The Atlantic recently asked some writers about their favourite first lines in literature. As Joe Fassler reports, “The opening lines they picked range widely in tone and execution – but in each, you can almost feel the reader’s mind beginning to listen, hear the inward swing of some inviting door.” I especially like the opening of Charlotte’s Web by E. B. White:
“Where’s Papa going with that axe?” said Fern to her mother as they were setting the table for breakfast.
You know right from the start that it’s all going to end in tears, don’t you?
Here are some more of my own favourites. I think it’s good to be told up front exactly what sort of book you’ve picked up:
We think it our duty to warn the public that, in spite of the title of this work and of what the editor says about it in his preface, we cannot guarantee its authenticity as a collection of letters: we have in fact, very good reason to believe it is only a novel.
Les Liaisons Dangereuses, or Letters Collected in One Section of Society and Published for the Edification of Others by Choderlos de Laclos
It’s also nice when an author explains all that we need to know about the protagonist:
The education bestowed on Flora Poste by her parents had been expensive, athletic and prolonged; and when they died within a few weeks of one another during the annual epidemic of the influenza or Spanish Plague which occurred in her twentieth year, she was discovered to possess every art and grace save that of earning her own living.
Cold Comfort Farm by Stella Gibbons
Although this can sometimes be done just as effectively in half the words:
I planned my death carefully; unlike my life, which meandered along from one thing to another, despite my feeble attempts to control it.
Lady Oracle, probably Margaret Atwood’s funniest book
Or even fewer words:
I am a man you can trust, is how my customers view me.
A Patchwork Planet by Anne Tyler
And sometimes, an author’s first line not only tells us a lot about the protagonist, but also conveys an essential truth about literature:
Alice was beginning to get very tired of sitting by her sister on the bank, and of having nothing to do: once or twice she had peeped into the book her sister was reading, but it had no pictures or conversations in it, “and what is the use of a book,” thought Alice, “without pictures or conversation?”

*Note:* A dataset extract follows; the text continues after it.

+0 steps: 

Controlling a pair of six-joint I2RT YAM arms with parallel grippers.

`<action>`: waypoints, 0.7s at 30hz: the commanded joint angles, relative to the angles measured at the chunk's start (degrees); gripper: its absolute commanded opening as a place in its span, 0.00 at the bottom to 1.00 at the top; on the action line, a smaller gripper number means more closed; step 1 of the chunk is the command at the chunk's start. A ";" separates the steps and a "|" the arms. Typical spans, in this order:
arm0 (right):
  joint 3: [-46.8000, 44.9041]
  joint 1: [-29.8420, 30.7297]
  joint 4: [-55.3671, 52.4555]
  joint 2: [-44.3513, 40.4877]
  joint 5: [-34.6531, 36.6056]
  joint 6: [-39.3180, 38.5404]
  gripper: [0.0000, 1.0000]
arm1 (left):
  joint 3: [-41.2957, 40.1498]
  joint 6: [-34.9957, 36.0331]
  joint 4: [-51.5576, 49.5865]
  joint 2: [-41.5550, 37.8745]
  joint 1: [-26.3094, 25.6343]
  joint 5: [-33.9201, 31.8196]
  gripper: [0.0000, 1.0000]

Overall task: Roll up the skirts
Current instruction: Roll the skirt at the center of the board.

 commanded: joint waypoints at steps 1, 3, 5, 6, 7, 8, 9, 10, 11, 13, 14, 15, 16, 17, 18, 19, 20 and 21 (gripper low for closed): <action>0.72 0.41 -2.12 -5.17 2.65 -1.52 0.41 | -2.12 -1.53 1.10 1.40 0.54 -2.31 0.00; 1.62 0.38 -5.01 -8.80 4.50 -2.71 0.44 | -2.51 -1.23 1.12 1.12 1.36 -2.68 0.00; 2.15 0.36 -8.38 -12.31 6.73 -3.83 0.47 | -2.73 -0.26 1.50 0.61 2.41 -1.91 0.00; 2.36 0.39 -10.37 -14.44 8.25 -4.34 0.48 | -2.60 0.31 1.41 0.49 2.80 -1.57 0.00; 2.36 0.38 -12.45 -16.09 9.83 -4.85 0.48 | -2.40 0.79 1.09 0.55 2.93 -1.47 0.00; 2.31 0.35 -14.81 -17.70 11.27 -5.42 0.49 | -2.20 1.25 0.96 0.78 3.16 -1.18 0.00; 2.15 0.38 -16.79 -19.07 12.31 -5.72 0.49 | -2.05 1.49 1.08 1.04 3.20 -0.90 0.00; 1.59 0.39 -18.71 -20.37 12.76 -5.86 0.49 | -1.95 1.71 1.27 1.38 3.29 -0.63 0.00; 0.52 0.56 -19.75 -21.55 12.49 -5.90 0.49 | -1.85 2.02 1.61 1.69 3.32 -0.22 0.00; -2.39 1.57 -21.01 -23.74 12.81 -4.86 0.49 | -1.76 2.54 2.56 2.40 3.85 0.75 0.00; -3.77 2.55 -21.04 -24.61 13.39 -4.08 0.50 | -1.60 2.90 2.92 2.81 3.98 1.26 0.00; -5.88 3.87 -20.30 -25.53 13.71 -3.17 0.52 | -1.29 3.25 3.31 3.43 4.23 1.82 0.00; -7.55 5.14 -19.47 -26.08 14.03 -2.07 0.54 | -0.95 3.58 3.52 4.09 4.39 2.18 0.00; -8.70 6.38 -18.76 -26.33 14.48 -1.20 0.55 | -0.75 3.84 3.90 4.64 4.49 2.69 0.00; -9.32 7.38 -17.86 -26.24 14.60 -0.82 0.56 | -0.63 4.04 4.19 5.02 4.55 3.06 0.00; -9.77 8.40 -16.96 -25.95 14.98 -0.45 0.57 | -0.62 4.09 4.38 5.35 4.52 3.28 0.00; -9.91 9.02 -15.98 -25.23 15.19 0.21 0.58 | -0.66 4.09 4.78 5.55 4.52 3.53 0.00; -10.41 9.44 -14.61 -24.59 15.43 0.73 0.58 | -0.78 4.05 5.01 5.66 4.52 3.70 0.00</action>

Alice’s Adventures in Wonderland by Lewis Carroll
I love the Cold Comfort Farm quote: it tells you about Flora, her relationship with her parents and the style of the book.
I love the first two sentences of The Hobbit: In a hole in the ground there lived a hobbit. Not a nasty, dirty, wet hole, filled with the ends of worms and an oozy smell, nor yet a dry, bare, sandy hole with nothing in it to sit down on or to eat: it was a hobbit-hole, and that means comfort. You get a wonderful description of Bilbo’s home (and through that a sense of what Bilbo himself is like, at least superficially) as well as the narrator’s slightly unusually voice. Compare it with the first line of The Lord of the Rings: When Mr Bilbo Baggins of Bag End announced that he would shortly be celebrating his eleventy-first birthday with a party of special magnificence, there was much talk and excitement in Hobbiton. (not nearly so memorable, I had to look it up) – suddenly the narrator’s distinctive voice is gone, and you know this is going to be a very different book.
My other favourite opening is from Wyrd Sisters by Terry Pratchett, and is unfortunately a couple of paragraphs:
The wind howled. Lightning stabbed at the earth erratically, like an inefficient assassin. Thunder rolled back and forth across the dark, rain-lashed hills.
The night was as black as the inside of a cat. It was the kind of night, you could believe, on which gods moved men as though they were pawns on the chessboard of fate. In the middle of this elemental storm a fire gleamed among the dripping furze bushes like the madness in a weasel’s eye. It illuminated three hunched figures. As the cauldron bubbled an eldritch voice shrieked: ‘When shall we three meet again?
There was a pause.
Finally another voice said, in for more ordinary tones: ‘Well, I can do next Tuesday’.
The Cold Comfort Farm quote reminds me of the opening of Northanger Abbey, which starts “No one who had ever seen Catherine Morland in her infancy, would have supposed her born to be an heroine . . . ” and then goes on for a very long paragraph explaining how un-extraordinary she is (“She never could learn or understand any thing before she was taught; and sometimes not even then, for she was often inattentive, and occasionally stupid . . .”). It makes me laugh every time.
And now you’ve made me want to read Terry Pratchett. I’ve never known where to start with him, he’s written so many books.
Terry Pratchett is amazing, so I definitely recommend reading his book. I started with Guards! Guards!, a sort of comic fantasy meets detective story, or Wyrd Sisters is also a good place to start. There are several reading order guides on the internet that show the various story arcs.